### To do:
Print out the data precisely as it appears here, with no pictures.

### Records supplied:

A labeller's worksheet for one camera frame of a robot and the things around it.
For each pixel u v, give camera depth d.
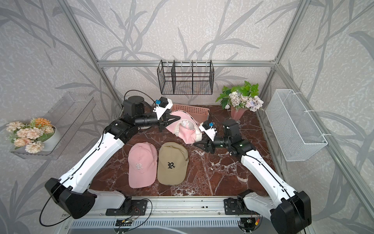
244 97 0.86
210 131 0.62
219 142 0.63
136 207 0.72
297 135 0.59
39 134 0.52
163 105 0.53
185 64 0.94
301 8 0.71
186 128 0.73
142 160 0.81
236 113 0.98
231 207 0.73
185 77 1.05
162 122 0.57
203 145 0.64
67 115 0.75
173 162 0.82
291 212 0.37
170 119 0.61

### Final answer:
A labeller's worksheet for one camera frame of a robot and the things around it.
For each pixel u v, give camera depth d.
244 97 0.86
210 131 0.62
219 142 0.63
136 207 0.72
297 135 0.59
39 134 0.52
163 105 0.53
185 64 0.94
301 8 0.71
186 128 0.73
142 160 0.81
236 113 0.98
231 207 0.73
185 77 1.05
162 122 0.57
203 145 0.64
67 115 0.75
173 162 0.82
291 212 0.37
170 119 0.61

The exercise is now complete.